*Work to complete*: Your reply must consist of the data below, reproduced character for character.

*Data section*:

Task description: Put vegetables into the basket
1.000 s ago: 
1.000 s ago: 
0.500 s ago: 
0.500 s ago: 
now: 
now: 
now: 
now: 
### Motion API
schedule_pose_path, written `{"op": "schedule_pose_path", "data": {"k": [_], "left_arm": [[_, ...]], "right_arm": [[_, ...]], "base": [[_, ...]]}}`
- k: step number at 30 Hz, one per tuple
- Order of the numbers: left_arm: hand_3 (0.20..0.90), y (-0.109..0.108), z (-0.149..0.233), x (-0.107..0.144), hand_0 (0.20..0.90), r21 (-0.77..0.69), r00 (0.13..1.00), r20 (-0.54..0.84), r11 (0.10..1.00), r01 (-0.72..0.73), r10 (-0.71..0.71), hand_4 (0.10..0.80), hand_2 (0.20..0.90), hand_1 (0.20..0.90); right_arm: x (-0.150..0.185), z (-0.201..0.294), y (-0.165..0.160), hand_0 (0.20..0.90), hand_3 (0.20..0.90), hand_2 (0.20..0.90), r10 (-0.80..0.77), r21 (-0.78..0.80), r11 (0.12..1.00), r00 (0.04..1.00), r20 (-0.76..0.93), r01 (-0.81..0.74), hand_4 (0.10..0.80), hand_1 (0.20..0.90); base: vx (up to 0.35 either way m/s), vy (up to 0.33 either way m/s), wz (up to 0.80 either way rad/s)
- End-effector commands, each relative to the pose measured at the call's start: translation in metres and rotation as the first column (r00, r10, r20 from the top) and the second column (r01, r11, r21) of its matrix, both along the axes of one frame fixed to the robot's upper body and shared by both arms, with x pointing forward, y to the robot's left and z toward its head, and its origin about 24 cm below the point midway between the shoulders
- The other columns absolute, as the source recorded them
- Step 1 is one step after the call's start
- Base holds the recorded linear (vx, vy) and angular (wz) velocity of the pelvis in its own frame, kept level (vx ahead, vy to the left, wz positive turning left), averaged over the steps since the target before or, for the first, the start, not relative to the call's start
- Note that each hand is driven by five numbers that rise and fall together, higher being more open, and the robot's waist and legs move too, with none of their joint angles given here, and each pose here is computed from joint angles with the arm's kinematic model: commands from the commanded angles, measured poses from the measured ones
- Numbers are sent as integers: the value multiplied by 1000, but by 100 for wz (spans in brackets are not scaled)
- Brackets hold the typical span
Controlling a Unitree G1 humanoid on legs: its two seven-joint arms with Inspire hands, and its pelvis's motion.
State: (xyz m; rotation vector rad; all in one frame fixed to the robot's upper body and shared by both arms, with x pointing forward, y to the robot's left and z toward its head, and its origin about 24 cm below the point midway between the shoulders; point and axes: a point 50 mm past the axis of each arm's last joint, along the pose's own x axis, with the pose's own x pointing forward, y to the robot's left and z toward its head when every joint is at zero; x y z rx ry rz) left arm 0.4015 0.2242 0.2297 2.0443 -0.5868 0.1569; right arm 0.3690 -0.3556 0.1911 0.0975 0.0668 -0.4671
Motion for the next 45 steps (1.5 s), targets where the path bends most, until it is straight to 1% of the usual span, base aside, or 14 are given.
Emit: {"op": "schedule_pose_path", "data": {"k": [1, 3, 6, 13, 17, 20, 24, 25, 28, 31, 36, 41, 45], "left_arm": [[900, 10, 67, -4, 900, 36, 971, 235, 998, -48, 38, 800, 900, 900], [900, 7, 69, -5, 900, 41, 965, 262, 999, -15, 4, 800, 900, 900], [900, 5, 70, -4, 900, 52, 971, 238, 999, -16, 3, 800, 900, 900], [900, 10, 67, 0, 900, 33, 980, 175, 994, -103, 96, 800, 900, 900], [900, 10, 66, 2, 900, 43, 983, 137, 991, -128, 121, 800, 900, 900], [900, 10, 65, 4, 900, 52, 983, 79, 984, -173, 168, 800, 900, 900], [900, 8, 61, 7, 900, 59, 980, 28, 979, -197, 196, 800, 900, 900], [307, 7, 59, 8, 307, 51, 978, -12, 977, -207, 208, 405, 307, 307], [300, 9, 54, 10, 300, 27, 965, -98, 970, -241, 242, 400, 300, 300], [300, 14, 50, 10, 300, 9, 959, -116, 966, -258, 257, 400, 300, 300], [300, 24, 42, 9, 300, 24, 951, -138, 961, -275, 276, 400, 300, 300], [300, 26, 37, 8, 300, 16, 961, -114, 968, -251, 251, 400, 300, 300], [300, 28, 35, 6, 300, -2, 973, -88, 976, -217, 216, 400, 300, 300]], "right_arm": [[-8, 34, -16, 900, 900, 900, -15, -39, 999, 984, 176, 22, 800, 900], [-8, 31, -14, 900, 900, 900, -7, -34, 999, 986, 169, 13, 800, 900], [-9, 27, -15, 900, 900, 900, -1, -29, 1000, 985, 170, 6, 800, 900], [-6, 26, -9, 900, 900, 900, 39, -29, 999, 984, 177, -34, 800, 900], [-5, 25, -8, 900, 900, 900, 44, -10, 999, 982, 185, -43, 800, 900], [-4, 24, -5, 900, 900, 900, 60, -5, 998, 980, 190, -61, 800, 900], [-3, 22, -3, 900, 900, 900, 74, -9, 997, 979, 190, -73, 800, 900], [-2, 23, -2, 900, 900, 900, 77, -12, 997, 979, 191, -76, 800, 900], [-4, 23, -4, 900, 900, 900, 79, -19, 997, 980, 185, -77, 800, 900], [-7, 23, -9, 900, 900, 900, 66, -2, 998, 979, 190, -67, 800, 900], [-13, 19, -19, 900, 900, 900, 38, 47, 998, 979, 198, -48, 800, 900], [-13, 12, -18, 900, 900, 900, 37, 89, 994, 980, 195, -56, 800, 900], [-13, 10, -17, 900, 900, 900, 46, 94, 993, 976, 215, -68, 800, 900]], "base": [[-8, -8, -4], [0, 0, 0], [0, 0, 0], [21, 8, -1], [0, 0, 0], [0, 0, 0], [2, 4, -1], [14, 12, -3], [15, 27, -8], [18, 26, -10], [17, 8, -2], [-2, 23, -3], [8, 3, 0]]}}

*The completed task*:
Task description: Put vegetables into the basket
1.000 s ago: 
1.000 s ago: 
0.500 s ago: 
0.500 s ago: 
now: 
now: 
now: 
now: 
### Motion API
schedule_pose_path, written `{"op": "schedule_pose_path", "data": {"k": [_], "left_arm": [[_, ...]], "right_arm": [[_, ...]], "base": [[_, ...]]}}`
- k: step number at 30 Hz, one per tuple
- Order of the numbers: left_arm: hand_3 (0.20..0.90), y (-0.109..0.108), z (-0.149..0.233), x (-0.107..0.144), hand_0 (0.20..0.90), r21 (-0.77..0.69), r00 (0.13..1.00), r20 (-0.54..0.84), r11 (0.10..1.00), r01 (-0.72..0.73), r10 (-0.71..0.71), hand_4 (0.10..0.80), hand_2 (0.20..0.90), hand_1 (0.20..0.90); right_arm: x (-0.150..0.185), z (-0.201..0.294), y (-0.165..0.160), hand_0 (0.20..0.90), hand_3 (0.20..0.90), hand_2 (0.20..0.90), r10 (-0.80..0.77), r21 (-0.78..0.80), r11 (0.12..1.00), r00 (0.04..1.00), r20 (-0.76..0.93), r01 (-0.81..0.74), hand_4 (0.10..0.80), hand_1 (0.20..0.90); base: vx (up to 0.35 either way m/s), vy (up to 0.33 either way m/s), wz (up to 0.80 either way rad/s)
- End-effector commands, each relative to the pose measured at the call's start: translation in metres and rotation as the first column (r00, r10, r20 from the top) and the second column (r01, r11, r21) of its matrix, both along the axes of one frame fixed to the robot's upper body and shared by both arms, with x pointing forward, y to the robot's left and z toward its head, and its origin about 24 cm below the point midway between the shoulders
- The other columns absolute, as the source recorded them
- Step 1 is one step after the call's start
- Base holds the recorded linear (vx, vy) and angular (wz) velocity of the pelvis in its own frame, kept level (vx ahead, vy to the left, wz positive turning left), averaged over the steps since the target before or, for the first, the start, not relative to the call's start
- Note that each hand is driven by five numbers that rise and fall together, higher being more open, and the robot's waist and legs move too, with none of their joint angles given here, and each pose here is computed from joint angles with the arm's kinematic model: commands from the commanded angles, measured poses from the measured ones
- Numbers are sent as integers: the value multiplied by 1000, but by 100 for wz (spans in brackets are not scaled)
- Brackets hold the typical span
Controlling a Unitree G1 humanoid on legs: its two seven-joint arms with Inspire hands, and its pelvis's motion.
State: (xyz m; rotation vector rad; all in one frame fixed to the robot's upper body and shared by both arms, with x pointing forward, y to the robot's left and z toward its head, and its origin about 24 cm below the point midway between the shoulders; point and axes: a point 50 mm past the axis of each arm's last joint, along the pose's own x axis, with the pose's own x pointing forward, y to the robot's left and z toward its head when every joint is at zero; x y z rx ry rz) left arm 0.4015 0.2242 0.2297 2.0443 -0.5868 0.1569; right arm 0.3690 -0.3556 0.1911 0.0975 0.0668 -0.4671
Motion for the next 45 steps (1.5 s), targets where the path bends most, until it is straight to 1% of the usual span, base aside, or 14 are given.
Emit: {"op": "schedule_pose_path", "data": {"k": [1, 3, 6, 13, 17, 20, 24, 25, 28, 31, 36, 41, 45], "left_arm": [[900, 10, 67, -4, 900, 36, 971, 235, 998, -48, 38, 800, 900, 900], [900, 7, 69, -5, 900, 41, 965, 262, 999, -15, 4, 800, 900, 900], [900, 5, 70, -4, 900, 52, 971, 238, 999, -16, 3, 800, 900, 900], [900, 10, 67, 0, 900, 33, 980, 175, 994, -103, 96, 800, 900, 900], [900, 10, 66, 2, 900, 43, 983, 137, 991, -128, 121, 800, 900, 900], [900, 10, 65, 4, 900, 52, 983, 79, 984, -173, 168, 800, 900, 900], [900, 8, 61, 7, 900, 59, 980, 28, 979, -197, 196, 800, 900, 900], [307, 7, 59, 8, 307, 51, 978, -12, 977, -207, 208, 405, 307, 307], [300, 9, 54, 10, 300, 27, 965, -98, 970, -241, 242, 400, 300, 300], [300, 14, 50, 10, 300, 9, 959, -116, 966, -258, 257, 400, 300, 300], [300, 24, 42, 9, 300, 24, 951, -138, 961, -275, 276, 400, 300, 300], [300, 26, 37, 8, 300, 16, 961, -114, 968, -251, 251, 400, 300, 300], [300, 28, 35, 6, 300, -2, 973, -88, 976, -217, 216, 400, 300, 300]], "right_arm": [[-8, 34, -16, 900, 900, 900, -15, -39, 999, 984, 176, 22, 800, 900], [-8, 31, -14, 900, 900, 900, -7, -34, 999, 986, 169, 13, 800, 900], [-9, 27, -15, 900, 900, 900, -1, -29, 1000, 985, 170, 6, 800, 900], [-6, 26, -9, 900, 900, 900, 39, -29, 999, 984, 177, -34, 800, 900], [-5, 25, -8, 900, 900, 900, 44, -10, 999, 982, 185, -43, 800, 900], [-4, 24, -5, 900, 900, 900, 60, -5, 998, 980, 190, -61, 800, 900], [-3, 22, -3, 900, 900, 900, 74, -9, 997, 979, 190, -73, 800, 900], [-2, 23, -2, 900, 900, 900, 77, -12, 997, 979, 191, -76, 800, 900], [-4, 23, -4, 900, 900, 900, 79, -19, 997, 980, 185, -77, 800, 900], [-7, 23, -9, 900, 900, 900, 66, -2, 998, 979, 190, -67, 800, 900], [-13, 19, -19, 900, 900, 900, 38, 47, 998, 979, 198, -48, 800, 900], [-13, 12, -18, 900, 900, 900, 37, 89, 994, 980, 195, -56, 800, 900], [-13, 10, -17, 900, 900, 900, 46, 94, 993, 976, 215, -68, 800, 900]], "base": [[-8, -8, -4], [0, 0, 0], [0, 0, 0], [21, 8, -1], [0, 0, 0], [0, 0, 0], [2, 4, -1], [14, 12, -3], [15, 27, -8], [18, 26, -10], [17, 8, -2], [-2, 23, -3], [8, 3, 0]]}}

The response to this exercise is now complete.